You are viewing a plain text version of this content. The canonical link for it is here.
Posted to dev@hive.apache.org by Stamatis Zampetakis <za...@gmail.com> on 2021/09/24 14:39:32 UTC

Commit message guidelines

Hi all,

I think we all more or less follow some standard pattern when committing in
Hive but with some small effort we could make things more uniform and
hopefully better.
I would like to start a discussion about creating some guidelines, which we
could put to the wiki or in contributing.md, to improve the quality of our
history (git log).
I outline some suggestions below to kick off the discussion. Many things in
the list are minor (and maybe even personal preferences) but one thing
which is really missing from the project is B3 especially the *why* part.
Why is the commit necessary?

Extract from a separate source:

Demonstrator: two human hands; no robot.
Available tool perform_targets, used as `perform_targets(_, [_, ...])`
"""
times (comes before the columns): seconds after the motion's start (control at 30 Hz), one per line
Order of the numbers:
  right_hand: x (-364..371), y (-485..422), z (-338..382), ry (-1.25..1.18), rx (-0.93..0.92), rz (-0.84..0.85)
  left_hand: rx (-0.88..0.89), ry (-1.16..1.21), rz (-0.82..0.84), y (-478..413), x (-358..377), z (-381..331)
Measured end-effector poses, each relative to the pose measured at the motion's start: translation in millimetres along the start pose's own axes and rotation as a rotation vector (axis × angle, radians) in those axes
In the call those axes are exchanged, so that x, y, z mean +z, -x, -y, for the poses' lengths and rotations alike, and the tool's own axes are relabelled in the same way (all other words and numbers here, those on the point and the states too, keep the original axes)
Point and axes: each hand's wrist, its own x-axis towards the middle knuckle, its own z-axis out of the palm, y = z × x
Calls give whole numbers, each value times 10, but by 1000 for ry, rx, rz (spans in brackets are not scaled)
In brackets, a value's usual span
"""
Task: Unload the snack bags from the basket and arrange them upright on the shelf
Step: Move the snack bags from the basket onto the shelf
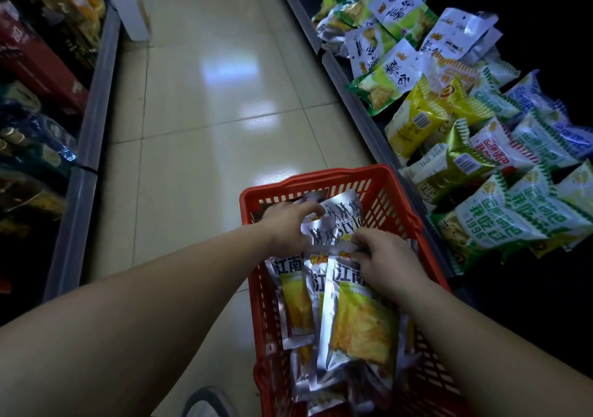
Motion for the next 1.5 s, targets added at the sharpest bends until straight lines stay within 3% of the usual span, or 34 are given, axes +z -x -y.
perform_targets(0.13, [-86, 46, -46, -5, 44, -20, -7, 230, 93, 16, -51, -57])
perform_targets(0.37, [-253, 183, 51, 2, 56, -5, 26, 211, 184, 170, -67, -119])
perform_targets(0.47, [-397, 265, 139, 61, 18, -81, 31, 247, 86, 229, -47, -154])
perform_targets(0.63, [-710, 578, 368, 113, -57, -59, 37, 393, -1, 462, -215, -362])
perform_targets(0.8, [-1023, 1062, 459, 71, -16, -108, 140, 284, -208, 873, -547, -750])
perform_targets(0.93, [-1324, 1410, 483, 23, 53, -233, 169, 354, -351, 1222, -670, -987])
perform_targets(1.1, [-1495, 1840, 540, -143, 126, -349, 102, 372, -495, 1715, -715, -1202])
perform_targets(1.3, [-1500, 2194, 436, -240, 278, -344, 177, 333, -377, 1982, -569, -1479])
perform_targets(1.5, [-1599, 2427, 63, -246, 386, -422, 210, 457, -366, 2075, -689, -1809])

Why has the change been made?.
In some cases the why part is also missing from the JIRA making the code
harder to maintain.

Subject line:
S1. Start with the Jira id capitalized and followed immediately (no space)
by double colon (:)
S2. Leave one space after the Jira id, and start the summary with a capital
letter
S3. Keep it concise (ideally less than 72 characters) and provide a useful
description of the change
S4. Do not include or end the line with period
S5. Do not include the pull request id in the summary
S6. Use imperative mood (“Add a handler …”) rather than past tense (“Added
a handler …”) or present tense (“Adds a handler …”)
S7. Avoid using "Fix"; If you are fixing a bug, it is sufficient to
describe the bug (“NullPointerException if user is unknown”) and people
will correctly surmise that the purpose of your change is to fix the bug.
S8. Do not add a contributor's name; the author tag is made exactly for
this and can be explored/parsed much more efficiently by tools/people for
stats or other purposes
S9. Do not add reviewers name; information is present in multiple places
(e.g., committer tag, PR, JIRA)

Message body: (Trivial changes may not require a body)
B1. Separate subject from body with a blank line
B2. Wrap the body at 72 characters
B3. Use the body to explain what and why vs. how
Example
"Add handler methods in HiveRelMdDistictRowCount for JdbcHiveTableScan and
Converter to avoid executing the fallback method which in many cases
returns null and can cause NPE when this value propagates up the call
stack."
vs.
"Added handler methods in HiveRelMdDistictRowCount for JdbcHiveTableScan
and Converter"
B4. If multiple authors include them using the standard GitHub marker,
"Co-authored-by:", followed by the name and email of the author (e.g.,
Co-authored-by: Marton Bod <mb...@cloudera.com>)
B5. If the reviewer is different from committer (or merge via GitHub UI)
use "Reviewed-by:" followed by the name and email of the reviewer (e.g.,
Reviewed-by: Stamatis Zampetakis <za...@gmail.com>)
B6. Use "Co-authored-by"/"Reviewed-by" on each own line and repeat as many
times as authors/reviewers.
B7. Include the PR id at the end of the message (e.g., Closes #2514);
someone can easily navigate back to the PR to check comments, reviewers,
etc.

A sample commit message following these guidelines is shown below:

commit de7781f29f82083fe01274b4d436b52920a89173
Author: Soumyakanti Das <so...@gmail.com>
Commit: Stamatis Zampetakis <za...@gmail.com>

    HIVE-25354: NPE when estimating row count in external JDBC tables

    Add handler methods in HiveRelMdDistictRowCount for JdbcHiveTableScan
    and Converter to avoid executing the fallback method which in many
    cases returns null and can cause NPE when this value propagates up the
    call stack.

    Co-authored-by: Krisztian Kasa <kk...@cloudera.com>

    Reviewed-by: Peter Vary <pv...@cloudera.com>
    Reviewed-by: Zoltan Haindrich <ki...@rxd.hu>

    Closes #2514

Let me know your thoughts.

Best,
Stamatis

Re: Commit message guidelines

Posted by Stamatis Zampetakis <za...@gmail.com>.
Hi,

Part of these guidelines can be enforced by setting up webhooks [1], GitHub
actions [2], branch protection rules [3], but the most important enforcer
IMO is the reviewer/committer.
I am mostly interested in the quality of the message rather than if it has
a period in the end (.) or if it misses a space, although I have to say I
like things to be uniform :)
The first step would be for the community to express some interest about
having some guidelines (not necessarily these ones) and put them somewhere
so we can follow them; thanks to Alessandro and Peter who did that already.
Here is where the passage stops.